DDD is great for reducing cognitive load
2 min read
Domain driven approach solves more problems in complex systems than I initially thought.
Recently I got to know the concept of cognitive load and if you haven't heard about it - I encourage you to continue reading.
Let's say you have a box with limited capacity. You want to fill it well with valuable items. The ones you don't need may be time to pass on to someone else. Makes sense? You probably even practice it with the annual wardrobe check.
How is our head different from this process? For me, it is an analogy that illustrates the mistake we often make - filling the box with unnecessary things.
And here we can return to the software development. Business wants to solve problems and sell these solutions. This is done by engineers who plan and code everything necessary to achieve business goals.

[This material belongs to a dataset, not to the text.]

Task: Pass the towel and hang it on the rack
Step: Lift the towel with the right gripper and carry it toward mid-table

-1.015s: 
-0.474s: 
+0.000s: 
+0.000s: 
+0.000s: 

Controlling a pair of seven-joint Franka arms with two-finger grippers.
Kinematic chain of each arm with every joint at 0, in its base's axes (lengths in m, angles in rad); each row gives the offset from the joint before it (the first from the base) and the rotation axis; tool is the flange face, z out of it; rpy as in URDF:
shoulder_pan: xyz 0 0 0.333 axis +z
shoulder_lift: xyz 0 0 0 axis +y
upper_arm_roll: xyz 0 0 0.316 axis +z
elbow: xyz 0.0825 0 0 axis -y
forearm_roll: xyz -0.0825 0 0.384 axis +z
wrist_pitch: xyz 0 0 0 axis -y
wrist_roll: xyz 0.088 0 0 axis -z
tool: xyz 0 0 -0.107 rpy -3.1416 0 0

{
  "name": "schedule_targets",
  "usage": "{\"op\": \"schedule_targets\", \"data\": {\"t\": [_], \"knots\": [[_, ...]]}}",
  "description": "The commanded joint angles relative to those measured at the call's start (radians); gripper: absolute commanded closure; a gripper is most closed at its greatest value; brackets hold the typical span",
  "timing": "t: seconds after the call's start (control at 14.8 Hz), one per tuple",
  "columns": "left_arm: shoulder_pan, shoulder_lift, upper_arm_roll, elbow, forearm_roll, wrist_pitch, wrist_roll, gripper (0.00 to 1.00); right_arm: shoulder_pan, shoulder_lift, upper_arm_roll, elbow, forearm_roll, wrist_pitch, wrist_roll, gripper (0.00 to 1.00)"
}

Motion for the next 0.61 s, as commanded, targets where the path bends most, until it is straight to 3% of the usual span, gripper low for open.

- Choose a technology and use it properly.
- Create the runtime environment, build a CI workflow, learn how to deploy the application, access the database, run async actions, etc.
- Understand business needs and implement them.
The list above is not accidental. The order of the points is in order from the most technical to the most business-oriented (we earn money here).
As the complexity of the system grows - there is a chance that there will be a problem with cognitive load - Team Topologies book (Matthew Skelton, Manuel Pais) well describes how it’s impacting the team’s performance, motivation, commitment and even changing the style of their work, turning the team into a group of individuals.
If we stop for a moment to think, we can conclude that the biggest cognitive load is generated by the domain. There is the logic of the application that introduces the most complexities, policies, strategies, problems, tricks to remember or even „temporary” workarounds.
DDD may be the first step in solving this problem. Since you are able to split one application into subdomains and divide the responsibilities into a wider group of people, as a benefit you get a less stressed, overburdened team that performs much better. As engineers, we think a lot about software architecture, design patterns, code quality, often forgetting something so important in my opinion.
Having a less busy team, there is a greater chance for bottom-up initiatives. Improving DevXP (the second point of our list) will result in more available time in the future for work on domain problems.
If this topic sounds interesting - see the book mentioned above. Very inspiring.